Risorgimento e letteratura (1a parte)
di GIORGIO WEISS (poeta)
Gli straordinari avvenimenti susseguitisi in Italia, dalla fine del Settecento agli albori dell’Ottocento, con le campagne napoleoniche, stravolsero in rapida successione l’ordinamento politico e territoriale allora esistente: vedi la proclamazione delle Repubbliche Transpadana e Cispadana (poi fuse nella Repubblica Cisalpina), della Repubblica Romana, della Repubblica Partenopea, fino all’incoronazione di Napoleone re d’Italia nel 1805. Successivamente, caduto Napoleone, il Congresso di Vienna, con il suo atto finale del 9 giugno 1815, ridette all’Europa il vecchio assetto, restaurando in Italia gli antichi sovrani.
Il fatto che le vecchie dinastie fossero state restaurate, che il Papa regnasse di nuovo nello Stato Pontificio e persino che in Italia settentrionale fosse ripreso il dominio austriaco poté forse sembrare, a gran parte della popolazione, una realtà sopportabile, sotto l’aspetto pratico e psicologico, anche perché uno Stato italiano non era mai esistito prima, le differenze fra nord, centro e sud erano profonde ed assai ristretta era la classe culturale che aveva a cuore il bene pubblico.
Tuttavia, nella penisola scoppiarono subito sporadici ma intensi fermenti di un’ansia rinnovatrice e trasformatrice, che si sarebbero presto diffusi in tutto il territorio, dando vita ad una feconda irrequietezza, una lotta del nuovo contro il vecchio.
In letteratura (come anche nella musica e nell’arte) fiorì, allora, un grande risveglio di creatività, che spesso ebbe rapporti assai diretti con l’attività politica.

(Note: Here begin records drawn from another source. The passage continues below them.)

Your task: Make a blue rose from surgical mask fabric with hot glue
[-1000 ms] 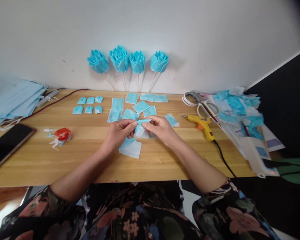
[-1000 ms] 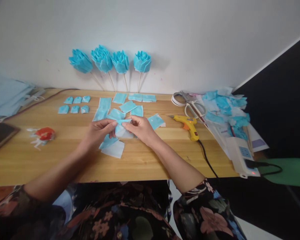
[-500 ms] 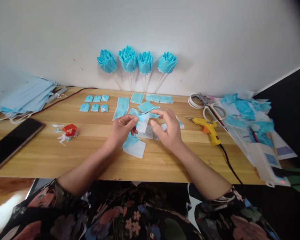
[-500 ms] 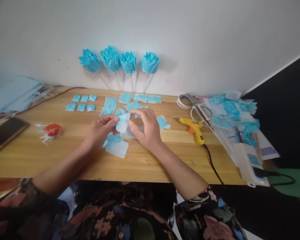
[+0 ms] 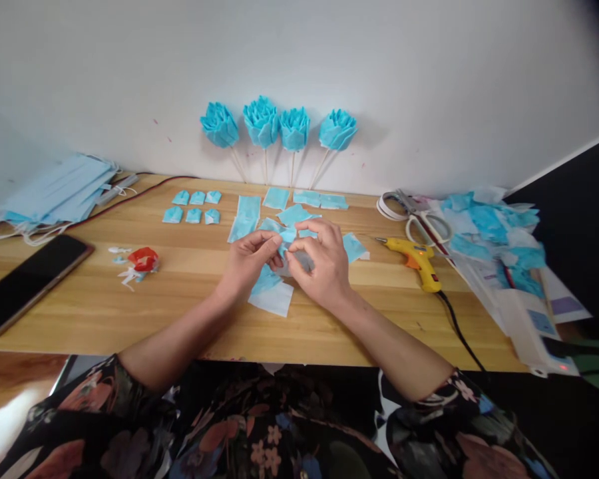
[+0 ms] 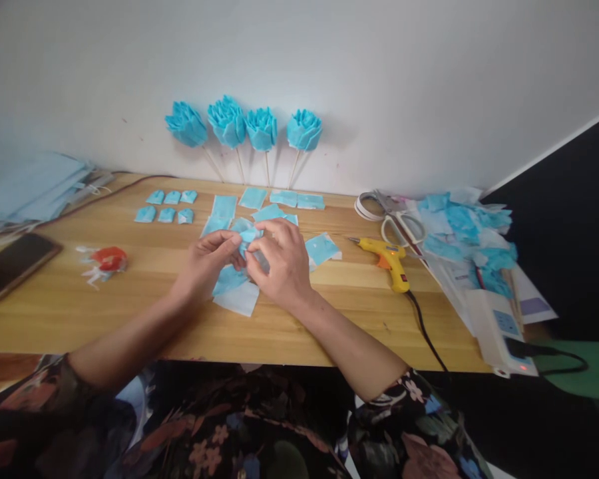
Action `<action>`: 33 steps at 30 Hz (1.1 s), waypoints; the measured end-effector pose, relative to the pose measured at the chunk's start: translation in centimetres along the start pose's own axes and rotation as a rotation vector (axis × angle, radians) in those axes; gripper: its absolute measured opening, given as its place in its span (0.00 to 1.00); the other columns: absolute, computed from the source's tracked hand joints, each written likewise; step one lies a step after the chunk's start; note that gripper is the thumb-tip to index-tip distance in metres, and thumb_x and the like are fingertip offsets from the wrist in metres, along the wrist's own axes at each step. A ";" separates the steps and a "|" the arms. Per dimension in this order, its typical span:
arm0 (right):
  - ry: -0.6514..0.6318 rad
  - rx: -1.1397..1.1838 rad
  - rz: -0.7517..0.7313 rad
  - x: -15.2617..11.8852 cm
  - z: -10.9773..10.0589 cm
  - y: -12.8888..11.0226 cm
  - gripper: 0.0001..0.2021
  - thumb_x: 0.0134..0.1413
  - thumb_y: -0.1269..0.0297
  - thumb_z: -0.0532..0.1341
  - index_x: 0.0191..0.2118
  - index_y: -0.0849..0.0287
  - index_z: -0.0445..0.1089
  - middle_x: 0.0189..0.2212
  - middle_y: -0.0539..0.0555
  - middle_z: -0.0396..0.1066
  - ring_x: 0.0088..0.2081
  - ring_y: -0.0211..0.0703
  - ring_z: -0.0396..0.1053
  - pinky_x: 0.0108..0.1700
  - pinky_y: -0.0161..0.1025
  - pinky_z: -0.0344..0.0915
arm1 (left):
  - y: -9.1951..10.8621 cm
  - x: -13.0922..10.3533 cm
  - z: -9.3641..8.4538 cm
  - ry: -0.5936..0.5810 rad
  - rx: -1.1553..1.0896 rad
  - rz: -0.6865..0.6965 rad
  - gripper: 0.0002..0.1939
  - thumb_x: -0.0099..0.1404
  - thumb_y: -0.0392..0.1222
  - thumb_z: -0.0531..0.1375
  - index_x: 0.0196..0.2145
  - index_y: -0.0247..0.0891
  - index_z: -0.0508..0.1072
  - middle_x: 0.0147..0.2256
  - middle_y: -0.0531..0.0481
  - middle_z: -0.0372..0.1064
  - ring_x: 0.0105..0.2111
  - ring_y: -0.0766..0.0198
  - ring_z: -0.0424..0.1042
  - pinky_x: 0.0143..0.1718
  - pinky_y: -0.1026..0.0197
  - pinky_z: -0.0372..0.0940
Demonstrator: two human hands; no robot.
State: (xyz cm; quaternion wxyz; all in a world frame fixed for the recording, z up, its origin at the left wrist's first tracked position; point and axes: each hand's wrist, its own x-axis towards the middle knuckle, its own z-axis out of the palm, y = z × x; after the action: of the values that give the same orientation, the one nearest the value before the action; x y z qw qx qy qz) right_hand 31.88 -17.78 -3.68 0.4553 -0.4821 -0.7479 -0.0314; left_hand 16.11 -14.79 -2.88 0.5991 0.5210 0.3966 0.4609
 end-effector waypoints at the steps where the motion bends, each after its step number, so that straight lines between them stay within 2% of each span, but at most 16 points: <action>1: 0.013 -0.006 -0.006 0.0 0.0 0.1 0.04 0.55 0.69 0.63 0.33 0.52 0.69 0.48 0.56 0.71 0.52 0.54 0.67 0.56 0.57 0.63 | -0.1 0.0 0.0 -0.008 -0.002 0.005 0.16 0.59 0.54 0.66 0.29 0.36 0.74 0.20 0.54 0.69 0.21 0.68 0.68 0.27 0.64 0.66; 11: 0.033 0.001 -0.005 0.1 -0.6 0.6 0.05 0.57 0.70 0.62 0.34 0.52 0.69 0.47 0.55 0.71 0.50 0.52 0.69 0.52 0.55 0.65 | -0.2 -0.1 -0.1 -0.042 -0.043 0.000 0.14 0.61 0.51 0.65 0.31 0.35 0.76 0.21 0.53 0.71 0.21 0.68 0.68 0.27 0.64 0.65; 17: 0.038 0.034 0.040 0.1 -0.7 0.8 0.05 0.57 0.71 0.61 0.33 0.52 0.69 0.46 0.55 0.72 0.50 0.52 0.69 0.53 0.55 0.65 | -0.3 -0.1 -0.1 -0.058 -0.017 -0.002 0.15 0.61 0.52 0.65 0.33 0.35 0.78 0.25 0.50 0.75 0.24 0.67 0.70 0.27 0.64 0.66; 21: 0.039 0.056 0.070 0.1 -0.7 1.0 0.04 0.58 0.70 0.61 0.32 0.54 0.69 0.46 0.56 0.72 0.50 0.50 0.70 0.53 0.52 0.65 | -0.3 0.1 -0.1 -0.043 0.030 -0.022 0.14 0.60 0.51 0.66 0.30 0.35 0.77 0.24 0.51 0.73 0.22 0.69 0.66 0.26 0.64 0.64; 24: 0.006 0.143 0.181 0.2 -0.8 1.3 0.04 0.58 0.68 0.60 0.32 0.54 0.69 0.45 0.56 0.73 0.51 0.49 0.70 0.55 0.51 0.65 | -0.4 0.2 -0.1 -0.014 0.046 -0.031 0.14 0.59 0.50 0.65 0.26 0.35 0.75 0.22 0.52 0.71 0.20 0.70 0.64 0.25 0.65 0.62; 26: -0.024 0.269 0.328 0.2 -0.8 1.5 0.03 0.60 0.65 0.59 0.37 0.54 0.70 0.46 0.55 0.74 0.52 0.48 0.70 0.55 0.50 0.65 | -0.4 0.3 -0.2 0.006 0.043 -0.028 0.15 0.59 0.50 0.65 0.24 0.35 0.74 0.21 0.52 0.70 0.20 0.70 0.64 0.24 0.65 0.61; 29: -0.102 0.553 0.567 0.3 -1.0 1.7 0.11 0.62 0.57 0.59 0.47 0.54 0.70 0.45 0.54 0.75 0.48 0.45 0.71 0.52 0.45 0.66 | -0.2 0.2 -0.1 0.009 0.048 -0.030 0.15 0.59 0.49 0.64 0.23 0.35 0.73 0.21 0.52 0.70 0.20 0.71 0.63 0.24 0.65 0.61; 30: -0.153 0.643 0.620 0.4 -1.1 1.7 0.12 0.62 0.55 0.59 0.47 0.54 0.70 0.42 0.53 0.75 0.46 0.44 0.71 0.50 0.44 0.67 | -0.2 0.2 -0.1 0.008 0.053 -0.033 0.15 0.59 0.49 0.64 0.23 0.35 0.73 0.21 0.52 0.70 0.20 0.70 0.63 0.24 0.65 0.61; 33: -0.309 0.799 0.700 0.6 -1.4 1.3 0.15 0.62 0.49 0.58 0.34 0.56 0.70 0.30 0.49 0.68 0.35 0.39 0.66 0.40 0.38 0.64 | -0.1 0.1 0.0 0.011 0.070 -0.038 0.14 0.58 0.49 0.64 0.23 0.36 0.74 0.21 0.51 0.70 0.21 0.70 0.63 0.24 0.65 0.61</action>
State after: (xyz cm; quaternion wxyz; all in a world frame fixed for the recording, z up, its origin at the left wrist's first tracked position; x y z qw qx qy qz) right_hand 33.73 -17.40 -2.96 0.4708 -0.4908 -0.5549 0.4791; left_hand 16.14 -14.72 -2.94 0.5869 0.5317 0.4255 0.4379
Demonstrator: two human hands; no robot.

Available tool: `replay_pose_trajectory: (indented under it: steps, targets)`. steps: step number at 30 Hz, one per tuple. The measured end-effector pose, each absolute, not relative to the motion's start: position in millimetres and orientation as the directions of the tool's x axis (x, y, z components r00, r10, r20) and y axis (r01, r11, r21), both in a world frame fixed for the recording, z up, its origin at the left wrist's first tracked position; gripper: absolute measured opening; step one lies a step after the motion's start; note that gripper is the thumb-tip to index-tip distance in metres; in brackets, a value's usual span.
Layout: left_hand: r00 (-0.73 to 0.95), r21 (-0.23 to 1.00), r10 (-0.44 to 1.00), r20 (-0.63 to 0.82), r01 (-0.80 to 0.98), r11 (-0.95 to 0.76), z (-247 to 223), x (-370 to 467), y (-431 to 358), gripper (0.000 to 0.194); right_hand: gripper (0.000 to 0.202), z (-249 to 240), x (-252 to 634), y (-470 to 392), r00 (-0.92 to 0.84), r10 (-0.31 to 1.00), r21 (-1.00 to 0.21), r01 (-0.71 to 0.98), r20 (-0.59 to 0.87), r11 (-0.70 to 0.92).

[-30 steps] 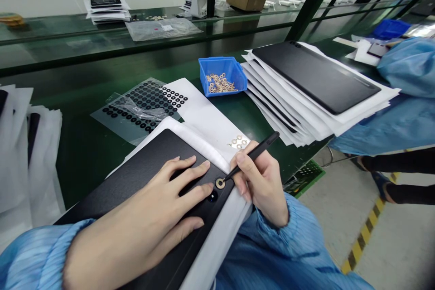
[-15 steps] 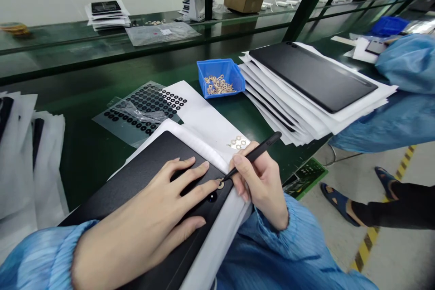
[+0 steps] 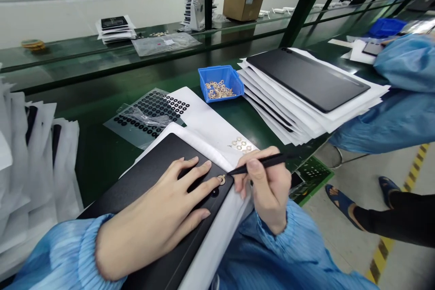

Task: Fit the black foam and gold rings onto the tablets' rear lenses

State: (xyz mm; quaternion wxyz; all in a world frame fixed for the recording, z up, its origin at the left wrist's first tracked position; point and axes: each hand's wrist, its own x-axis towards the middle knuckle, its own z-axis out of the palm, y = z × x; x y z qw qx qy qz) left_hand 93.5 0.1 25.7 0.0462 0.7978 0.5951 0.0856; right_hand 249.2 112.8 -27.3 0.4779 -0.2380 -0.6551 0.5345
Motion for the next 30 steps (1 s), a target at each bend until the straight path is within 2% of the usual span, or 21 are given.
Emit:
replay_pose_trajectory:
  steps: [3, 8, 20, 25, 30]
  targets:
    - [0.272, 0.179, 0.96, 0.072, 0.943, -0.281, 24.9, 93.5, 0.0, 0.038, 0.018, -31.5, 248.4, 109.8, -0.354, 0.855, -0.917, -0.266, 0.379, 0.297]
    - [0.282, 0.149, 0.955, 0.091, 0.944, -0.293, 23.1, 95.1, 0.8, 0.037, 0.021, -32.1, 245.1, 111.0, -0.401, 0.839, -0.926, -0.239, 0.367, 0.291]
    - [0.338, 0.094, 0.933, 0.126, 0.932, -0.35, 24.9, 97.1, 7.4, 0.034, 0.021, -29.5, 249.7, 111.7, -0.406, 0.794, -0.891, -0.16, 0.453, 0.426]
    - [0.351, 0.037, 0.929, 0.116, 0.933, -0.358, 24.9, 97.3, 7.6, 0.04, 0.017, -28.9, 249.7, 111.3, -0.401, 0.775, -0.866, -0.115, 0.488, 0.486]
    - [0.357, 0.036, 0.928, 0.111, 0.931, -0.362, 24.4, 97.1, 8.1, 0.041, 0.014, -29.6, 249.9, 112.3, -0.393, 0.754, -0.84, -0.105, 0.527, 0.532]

Gli avvenimenti dell’epoca – di notevole impatto, anche perché implicavano un rinnovato sentimento della identità nazionale – erano infatti tali da incidere profondamente sull’animo degli artisti, tanto da stimolare in molti di loro afflati di grande e vivido patriottismo.

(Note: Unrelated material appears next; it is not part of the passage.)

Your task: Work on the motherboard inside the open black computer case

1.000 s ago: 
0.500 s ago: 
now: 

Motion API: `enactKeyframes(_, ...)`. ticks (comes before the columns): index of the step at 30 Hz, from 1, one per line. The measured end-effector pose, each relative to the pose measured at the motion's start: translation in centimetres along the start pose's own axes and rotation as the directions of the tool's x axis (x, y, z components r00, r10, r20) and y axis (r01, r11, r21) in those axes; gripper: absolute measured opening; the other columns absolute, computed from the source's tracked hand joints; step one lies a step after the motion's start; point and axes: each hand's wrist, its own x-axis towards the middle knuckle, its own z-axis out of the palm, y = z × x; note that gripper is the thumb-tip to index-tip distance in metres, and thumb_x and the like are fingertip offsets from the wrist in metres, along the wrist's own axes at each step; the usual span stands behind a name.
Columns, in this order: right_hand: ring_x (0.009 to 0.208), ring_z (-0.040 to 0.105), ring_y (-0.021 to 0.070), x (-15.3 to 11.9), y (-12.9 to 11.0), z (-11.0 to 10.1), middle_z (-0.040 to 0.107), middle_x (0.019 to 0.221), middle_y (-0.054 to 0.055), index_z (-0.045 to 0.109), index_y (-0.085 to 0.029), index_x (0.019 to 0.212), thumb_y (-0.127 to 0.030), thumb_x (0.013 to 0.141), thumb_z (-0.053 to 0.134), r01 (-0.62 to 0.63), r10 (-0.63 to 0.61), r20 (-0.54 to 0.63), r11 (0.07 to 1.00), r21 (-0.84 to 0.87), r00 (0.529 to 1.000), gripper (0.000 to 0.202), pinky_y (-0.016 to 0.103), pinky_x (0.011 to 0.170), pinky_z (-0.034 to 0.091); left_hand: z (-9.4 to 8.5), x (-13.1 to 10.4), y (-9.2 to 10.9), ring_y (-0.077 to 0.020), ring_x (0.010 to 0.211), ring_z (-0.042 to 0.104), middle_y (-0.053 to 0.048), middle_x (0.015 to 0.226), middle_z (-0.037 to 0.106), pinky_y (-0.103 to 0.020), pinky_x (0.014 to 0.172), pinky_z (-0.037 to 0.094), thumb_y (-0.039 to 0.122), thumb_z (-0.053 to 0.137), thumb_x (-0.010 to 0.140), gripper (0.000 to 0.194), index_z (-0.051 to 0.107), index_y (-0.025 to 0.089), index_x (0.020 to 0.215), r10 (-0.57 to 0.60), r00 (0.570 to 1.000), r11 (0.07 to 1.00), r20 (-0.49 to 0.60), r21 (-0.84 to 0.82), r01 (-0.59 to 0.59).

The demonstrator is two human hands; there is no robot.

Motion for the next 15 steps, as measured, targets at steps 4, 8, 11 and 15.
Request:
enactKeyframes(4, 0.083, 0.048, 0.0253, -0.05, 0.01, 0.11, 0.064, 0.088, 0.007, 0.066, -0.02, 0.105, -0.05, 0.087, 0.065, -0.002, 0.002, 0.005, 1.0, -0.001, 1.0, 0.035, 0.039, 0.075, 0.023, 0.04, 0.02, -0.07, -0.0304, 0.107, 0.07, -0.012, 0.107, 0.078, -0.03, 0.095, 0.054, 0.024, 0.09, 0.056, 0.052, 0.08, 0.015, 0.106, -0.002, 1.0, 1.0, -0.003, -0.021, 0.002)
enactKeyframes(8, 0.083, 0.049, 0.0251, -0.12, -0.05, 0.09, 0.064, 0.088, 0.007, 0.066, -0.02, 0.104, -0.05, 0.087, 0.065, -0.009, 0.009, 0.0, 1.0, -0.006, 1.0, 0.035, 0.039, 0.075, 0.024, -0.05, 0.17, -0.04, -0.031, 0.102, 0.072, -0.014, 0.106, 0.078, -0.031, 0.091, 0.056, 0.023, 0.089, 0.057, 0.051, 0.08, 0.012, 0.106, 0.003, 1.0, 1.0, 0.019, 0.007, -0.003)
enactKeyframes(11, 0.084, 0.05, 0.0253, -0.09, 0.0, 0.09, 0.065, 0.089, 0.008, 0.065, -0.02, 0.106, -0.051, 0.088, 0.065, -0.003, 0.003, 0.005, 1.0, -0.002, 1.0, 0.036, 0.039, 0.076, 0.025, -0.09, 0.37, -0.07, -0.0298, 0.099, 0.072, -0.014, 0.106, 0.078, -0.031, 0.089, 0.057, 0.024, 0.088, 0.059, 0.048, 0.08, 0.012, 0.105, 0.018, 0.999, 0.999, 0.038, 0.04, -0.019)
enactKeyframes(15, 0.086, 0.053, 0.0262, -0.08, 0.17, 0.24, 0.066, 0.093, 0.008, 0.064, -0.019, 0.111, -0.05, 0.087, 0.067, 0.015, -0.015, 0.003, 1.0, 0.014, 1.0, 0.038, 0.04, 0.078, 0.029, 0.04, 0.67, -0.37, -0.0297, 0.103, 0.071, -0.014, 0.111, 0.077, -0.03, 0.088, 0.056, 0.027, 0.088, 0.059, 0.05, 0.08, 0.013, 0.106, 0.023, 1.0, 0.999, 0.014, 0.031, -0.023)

Può quindi dirsi, senza tema di esagerazione, che gran parte della produzione letteraria nel periodo risorgimentale ebbe il merito di contribuire fattivamente alla realizzazione dell’unità d’Italia. E questo merito (lo diciamo con una punta di orgoglio) va in particolar modo attribuito all’attività poetica, in virtù delle doti di immediatezza, icasticità e schiettezza, e della capacità di coinvolgimento emotivo che sono proprie di questo genere letterario.
Questa attiva partecipazione dei poeti alle imprese del Risorgimento è stata, quindi, di grande rilievo, non solo per aver avuto il pregio e il privilegio di contribuire efficacemente a suscitare ampio consenso anche nelle classi meno pronte a cogliere l’importanza del nascente periodo storico, riuscendo ad infiammare gli animi dei cittadini con versi pregni di amor patrio, ma anche per aver lasciato tracce, spesso di indubbio valore, nella storia letteraria.

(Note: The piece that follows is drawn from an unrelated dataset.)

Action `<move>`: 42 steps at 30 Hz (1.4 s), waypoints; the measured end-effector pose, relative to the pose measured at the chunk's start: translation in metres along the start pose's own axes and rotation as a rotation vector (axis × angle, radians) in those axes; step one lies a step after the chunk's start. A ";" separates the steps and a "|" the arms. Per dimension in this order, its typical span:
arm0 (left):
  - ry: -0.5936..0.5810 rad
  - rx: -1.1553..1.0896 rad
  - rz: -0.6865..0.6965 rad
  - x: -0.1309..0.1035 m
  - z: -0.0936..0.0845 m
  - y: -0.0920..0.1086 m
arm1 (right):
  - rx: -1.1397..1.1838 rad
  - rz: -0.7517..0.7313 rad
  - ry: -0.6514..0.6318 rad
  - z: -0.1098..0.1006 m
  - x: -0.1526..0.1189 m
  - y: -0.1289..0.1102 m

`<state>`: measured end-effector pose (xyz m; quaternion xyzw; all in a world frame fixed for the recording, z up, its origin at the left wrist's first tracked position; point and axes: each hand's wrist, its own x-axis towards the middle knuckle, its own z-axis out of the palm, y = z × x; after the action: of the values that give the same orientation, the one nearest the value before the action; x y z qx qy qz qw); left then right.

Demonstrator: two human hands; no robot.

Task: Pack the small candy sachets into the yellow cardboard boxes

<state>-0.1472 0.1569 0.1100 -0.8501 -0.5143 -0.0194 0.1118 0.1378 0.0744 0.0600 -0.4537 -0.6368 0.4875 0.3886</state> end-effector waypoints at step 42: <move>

Ci troviamo di fronte a stili e forme che, per lo più, incarnano, dato il gusto allora imperante, l’ultima fase del neoclassicismo italiano, con l’uso di modelli, simboli e atteggiamenti ricavati dalla storia greca e romana. C’erano molte certezze fra quegli uomini dell’Ottocento, quando l’Italia era politicamente divisa; oggi, nell’Italia unita, ci si deve chiedere se non sia opportuno cercare di riattivare, nel nostro Paese, un senso di comune appartenenza storica, che sia fonte di solidarietà civile.